Sore harinya, semua disuruh nyari makan lagi, kali ini mengeksplorasi sungai. “Weh aku dapat kodok, dapat kodok” teriak Flora kegirangan. Bergerak lah kami kearah Flora, “Wah itu beracun, jangan Flor bahaya, tuh keliatankan warna kulitnya” kata Bar seolah ahli biologi, yang di tegaskan lagi oleh Opik ”Iya Flor, buang aja” Flora bingung dan ambigu, di satu sisi dia lapar, di sisi lain takut kenapa-napa karena keracunan. “Ya udah aku buang” ujar Flora dengan logat negara Gombongnya. “Sini biar saya yang buang” kata Bar sok pahlawan. Flora buang kodok ke tangan Bar, lalu ia pergi ke arah hilir sungai kecil, untuk melakukan hunting and gathering lagi. Dan Bar-bar? Ia lalu gasak itu kodok, dibakar pake korek biar anget, lalu blem! Dia makan itu kodok hasil makan tulang kepada saudaranya. Kasihan Flora, kasihan si kodok.
Itulah survival, siasat bertahan hidup, yang waktu itu dimaknai sebagai multiform tactics atau beragam cara mengelabui. Malam semakin sepi (ya iyalah da di leuweung). Di kejauhan suara-suara pelatih pun senyap (yaiyalah da gak pake sound system).
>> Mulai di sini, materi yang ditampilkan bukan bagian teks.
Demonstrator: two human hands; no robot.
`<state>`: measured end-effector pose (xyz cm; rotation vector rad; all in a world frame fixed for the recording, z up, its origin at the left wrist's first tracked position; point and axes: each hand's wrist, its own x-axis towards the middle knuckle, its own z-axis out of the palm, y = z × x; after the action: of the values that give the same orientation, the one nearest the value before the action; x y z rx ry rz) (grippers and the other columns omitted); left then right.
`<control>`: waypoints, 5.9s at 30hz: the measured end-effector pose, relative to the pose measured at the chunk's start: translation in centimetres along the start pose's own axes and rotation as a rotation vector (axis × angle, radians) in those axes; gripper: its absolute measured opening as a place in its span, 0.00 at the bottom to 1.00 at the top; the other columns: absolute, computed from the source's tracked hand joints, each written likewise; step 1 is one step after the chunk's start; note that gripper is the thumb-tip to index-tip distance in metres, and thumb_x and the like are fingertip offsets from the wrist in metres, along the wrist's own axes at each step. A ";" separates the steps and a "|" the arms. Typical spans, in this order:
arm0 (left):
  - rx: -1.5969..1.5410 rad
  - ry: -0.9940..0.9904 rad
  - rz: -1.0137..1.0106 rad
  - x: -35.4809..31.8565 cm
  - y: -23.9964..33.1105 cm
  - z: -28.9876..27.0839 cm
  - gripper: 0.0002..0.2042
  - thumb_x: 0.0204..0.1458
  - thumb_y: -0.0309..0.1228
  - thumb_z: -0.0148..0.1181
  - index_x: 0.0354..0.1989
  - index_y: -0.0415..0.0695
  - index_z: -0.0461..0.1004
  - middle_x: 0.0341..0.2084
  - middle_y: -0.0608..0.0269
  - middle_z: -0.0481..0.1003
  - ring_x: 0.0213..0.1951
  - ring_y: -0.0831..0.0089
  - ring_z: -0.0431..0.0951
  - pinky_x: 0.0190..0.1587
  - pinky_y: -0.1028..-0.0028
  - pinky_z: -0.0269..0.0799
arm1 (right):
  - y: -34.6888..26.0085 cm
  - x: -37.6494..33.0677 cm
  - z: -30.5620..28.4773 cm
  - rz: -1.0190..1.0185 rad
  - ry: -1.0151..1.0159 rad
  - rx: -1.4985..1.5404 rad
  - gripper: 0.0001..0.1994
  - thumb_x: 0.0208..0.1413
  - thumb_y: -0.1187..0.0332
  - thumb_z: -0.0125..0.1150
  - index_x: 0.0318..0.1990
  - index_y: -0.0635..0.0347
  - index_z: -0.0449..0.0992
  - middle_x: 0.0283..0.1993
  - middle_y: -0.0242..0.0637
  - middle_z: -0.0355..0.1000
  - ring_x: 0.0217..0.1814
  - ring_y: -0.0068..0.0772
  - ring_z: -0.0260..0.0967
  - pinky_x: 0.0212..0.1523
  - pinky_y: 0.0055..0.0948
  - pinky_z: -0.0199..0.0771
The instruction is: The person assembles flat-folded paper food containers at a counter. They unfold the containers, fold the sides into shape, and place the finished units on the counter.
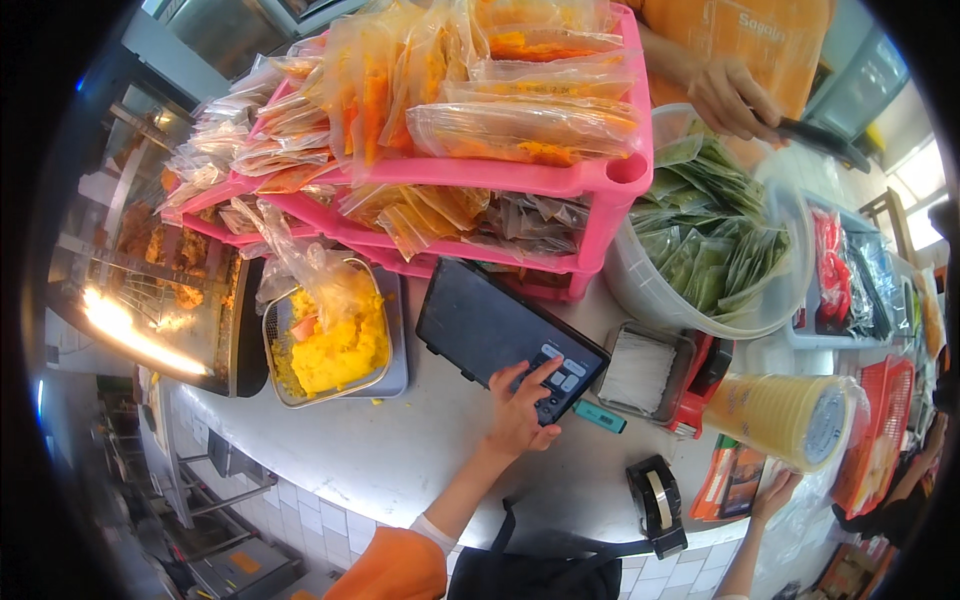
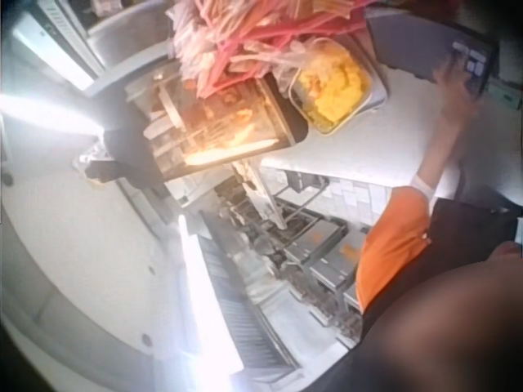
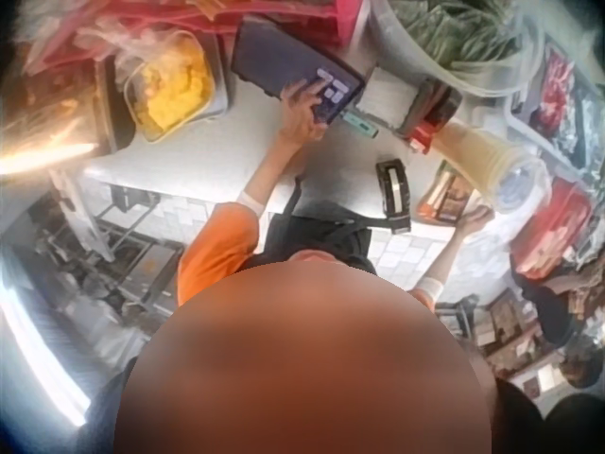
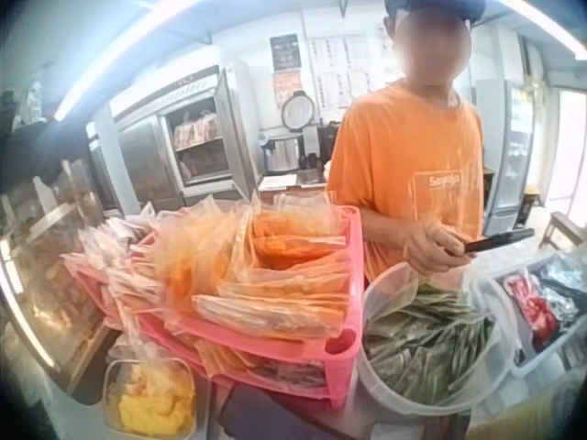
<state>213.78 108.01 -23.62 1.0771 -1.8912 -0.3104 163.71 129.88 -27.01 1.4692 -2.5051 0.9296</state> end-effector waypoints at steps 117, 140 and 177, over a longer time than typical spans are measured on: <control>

Besoknya kami dilantik, kami saling berpelukan seperti teletabis,saling memaklumi, tanpa harus saling maaf atas kejadian yang telah terjadi. Sekarang pun begitu, kita saling bertutur kembali, diceritakan lagi, diungkapkan lagi,dibumbui lagi, ditambahi, dikurangi, karena selalu saja berarti. Itulah romantisme, dan saya percaya, itu bukan kejanggalan memaknai masa lalu. Lalu, kini, dan masa nanti, bukan harus dipisah-pisah kayak mie baso.
Untuk Para Angkatan Termuda : Selamat Datang Di Palawa Sepanjang Masa.